Utilizing Causal Graphs to reply causal questions | by Ryan O’Sullivan

Causal AI, exploring the mixing of causal reasoning into machine studying

This text offers a sensible introduction to the potential of causal graphs.

It’s aimed toward anybody who desires to know extra about:

What causal graphs are and the way they work
A labored case examine in Python illustrating the right way to construct causal graphs
How they examine to ML
The important thing challenges and future concerns

The total pocket book might be discovered right here:

Causal graphs assist us disentangle causes from correlations. They’re a key a part of the causal inference/causal ML/causal AI toolbox and can be utilized to reply causal questions.

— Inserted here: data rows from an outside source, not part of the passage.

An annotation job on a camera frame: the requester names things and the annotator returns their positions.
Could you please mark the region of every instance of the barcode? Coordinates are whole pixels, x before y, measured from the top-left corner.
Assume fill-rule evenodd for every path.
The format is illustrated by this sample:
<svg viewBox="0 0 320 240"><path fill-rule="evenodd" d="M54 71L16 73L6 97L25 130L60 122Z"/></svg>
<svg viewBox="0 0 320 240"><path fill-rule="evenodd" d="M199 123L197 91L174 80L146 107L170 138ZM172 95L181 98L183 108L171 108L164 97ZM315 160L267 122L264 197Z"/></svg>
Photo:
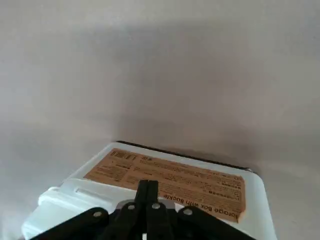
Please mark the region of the barcode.
<svg viewBox="0 0 320 240"><path fill-rule="evenodd" d="M119 159L126 159L126 160L129 160L132 158L132 160L135 160L137 155L134 155L134 154L131 154L131 153L126 153L126 152L123 152L123 151L113 151L111 153L111 156L113 157L117 157Z"/></svg>
<svg viewBox="0 0 320 240"><path fill-rule="evenodd" d="M151 160L152 160L152 158L151 158L151 157L148 157L148 156L143 156L142 159L143 159L143 160L148 160L148 161L151 161Z"/></svg>

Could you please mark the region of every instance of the screw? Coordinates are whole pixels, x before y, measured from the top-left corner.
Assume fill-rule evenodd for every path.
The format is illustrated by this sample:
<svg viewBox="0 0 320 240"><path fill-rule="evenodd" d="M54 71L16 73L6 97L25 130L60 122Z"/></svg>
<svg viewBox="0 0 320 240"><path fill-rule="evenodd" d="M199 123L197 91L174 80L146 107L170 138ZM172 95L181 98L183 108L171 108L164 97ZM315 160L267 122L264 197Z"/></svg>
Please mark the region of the screw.
<svg viewBox="0 0 320 240"><path fill-rule="evenodd" d="M98 218L98 217L100 217L102 215L102 212L100 212L100 211L96 211L94 214L93 214L93 216L95 217L95 218Z"/></svg>
<svg viewBox="0 0 320 240"><path fill-rule="evenodd" d="M133 209L135 209L135 208L136 208L135 205L129 205L129 206L128 206L128 209L129 209L129 210L133 210Z"/></svg>
<svg viewBox="0 0 320 240"><path fill-rule="evenodd" d="M185 210L183 211L183 213L184 213L185 215L190 216L190 215L192 215L192 210L187 208L187 209L185 209Z"/></svg>
<svg viewBox="0 0 320 240"><path fill-rule="evenodd" d="M152 208L153 209L159 209L160 208L160 204L156 202L156 203L152 204Z"/></svg>

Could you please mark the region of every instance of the white backdrop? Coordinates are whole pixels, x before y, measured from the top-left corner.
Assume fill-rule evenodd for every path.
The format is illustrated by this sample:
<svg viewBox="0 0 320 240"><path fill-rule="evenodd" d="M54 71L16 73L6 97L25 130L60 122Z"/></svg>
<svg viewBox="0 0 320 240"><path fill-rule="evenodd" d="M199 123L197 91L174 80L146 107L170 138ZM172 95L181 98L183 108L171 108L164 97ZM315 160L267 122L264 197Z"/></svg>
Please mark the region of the white backdrop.
<svg viewBox="0 0 320 240"><path fill-rule="evenodd" d="M110 141L250 167L317 239L320 2L0 1L0 236Z"/></svg>

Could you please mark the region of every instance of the brown label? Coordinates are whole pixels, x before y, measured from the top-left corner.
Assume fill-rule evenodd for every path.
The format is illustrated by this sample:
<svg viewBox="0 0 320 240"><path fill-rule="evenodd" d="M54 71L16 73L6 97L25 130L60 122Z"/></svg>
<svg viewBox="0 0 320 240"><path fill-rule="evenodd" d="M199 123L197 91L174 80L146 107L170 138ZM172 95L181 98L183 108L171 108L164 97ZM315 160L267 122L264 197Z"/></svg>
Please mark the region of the brown label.
<svg viewBox="0 0 320 240"><path fill-rule="evenodd" d="M183 206L196 206L225 220L238 222L246 209L241 176L114 148L84 178L137 190L140 180L157 180L158 196Z"/></svg>

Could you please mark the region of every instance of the white storage box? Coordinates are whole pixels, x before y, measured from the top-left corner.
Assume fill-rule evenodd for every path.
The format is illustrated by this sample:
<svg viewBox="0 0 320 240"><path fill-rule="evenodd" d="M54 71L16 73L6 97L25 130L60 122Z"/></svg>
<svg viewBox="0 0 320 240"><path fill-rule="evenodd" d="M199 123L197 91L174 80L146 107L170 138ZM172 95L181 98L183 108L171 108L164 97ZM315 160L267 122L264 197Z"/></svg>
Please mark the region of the white storage box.
<svg viewBox="0 0 320 240"><path fill-rule="evenodd" d="M147 149L129 143L114 142L65 179L61 186L51 187L39 197L38 207L22 226L22 233L26 240L90 208L102 207L112 213L118 202L135 197L135 190L101 183L101 181L95 181L92 178L88 179L90 178L88 173L113 149L131 152L137 156L144 155L150 158L167 160L174 162L173 164L194 166L208 172L218 171L223 174L242 177L245 186L245 196L243 196L245 197L245 211L241 214L238 222L227 220L227 218L221 218L221 220L257 240L277 239L264 183L255 173L245 169ZM186 205L186 202L190 203L191 201L176 202L176 209L179 210L183 205Z"/></svg>

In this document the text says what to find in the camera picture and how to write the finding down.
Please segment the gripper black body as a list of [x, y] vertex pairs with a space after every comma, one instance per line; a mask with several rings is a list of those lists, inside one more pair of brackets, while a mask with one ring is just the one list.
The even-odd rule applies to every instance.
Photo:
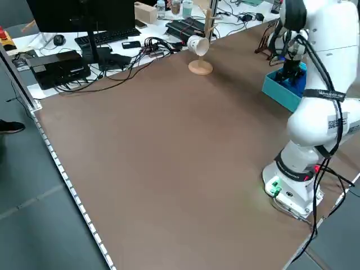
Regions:
[[298, 72], [301, 72], [300, 60], [291, 60], [285, 59], [283, 63], [282, 74], [283, 75], [295, 75]]

Also known as a DAG (directed acyclic graph), a causal graph comprises nodes and edges — Edges hyperlink nodes which might be causally associated.

There are two methods to find out a causal graph:

Professional area data
Causal discovery algorithms

For now, we are going to assume we have now skilled area data to find out the causal graph (we are going to cowl causal discovery algorithms additional down the road).

The target of ML is to categorise or predict as precisely as attainable given some coaching knowledge. There isn’t any incentive for an ML algorithm to make sure the options it makes use of are causally linked to the goal. There isn’t any assure that the route (constructive/detrimental impact) and power of every characteristic will align with the true knowledge producing course of. ML gained’t keep in mind the next conditions:

Spurious correlations — Two variables having a spurious correlation after they have a standard trigger e.g. Excessive temperatures growing the variety of ice cream gross sales and shark assaults.
Confounders — A variable is affecting your therapy and consequence e.g. Demand affecting how a lot we spend on advertising and marketing and what number of new clients enroll.
Colliders — A variable that’s affected by two impartial variables e.g. High quality of buyer care -> Consumer satisfaction <- Dimension of firm
Mediators — Two variables being (not directly) linked by way of a mediator e.g. Common train -> Cardiovascular health (the mediator) -> Total well being

Due to these complexities and the black-box nature of ML, we are able to’t be assured in its potential to reply causal questions.

Given a identified causal graph and noticed knowledge, we are able to prepare a structural causal mannequin (SCM). An SCM might be regarded as a sequence of causal fashions, one per node. Every mannequin makes use of one node as a goal, and its direct mother and father as options. If the relationships in our noticed knowledge are linear, an SCM will probably be a sequence of linear equations. This might be modelled by a sequence of linear regression fashions. If the relationships in our noticed knowledge are non-linear, this might be modelled with a sequence of boosted bushes.

The important thing distinction to conventional ML is that an SCM fashions causal relationships and accounts for spurious correlations, confounders, colliders and mediators.

It is not uncommon to make use of an additive noise mannequin (ANM) for every non-root node (which means it has not less than one guardian). This permits us to make use of a spread of machine studying algorithms (plus a noise time period) to estimate every non-root node.

Y := f(X) + N

Root nodes can modelled utilizing a stochastic mannequin to explain the distribution.

An SCM might be seen as a generative mannequin as can to generate new samples of knowledge — This permits it to reply a spread of causal questions. It generates new knowledge by sampling from the basis nodes after which propagating knowledge by way of the graph.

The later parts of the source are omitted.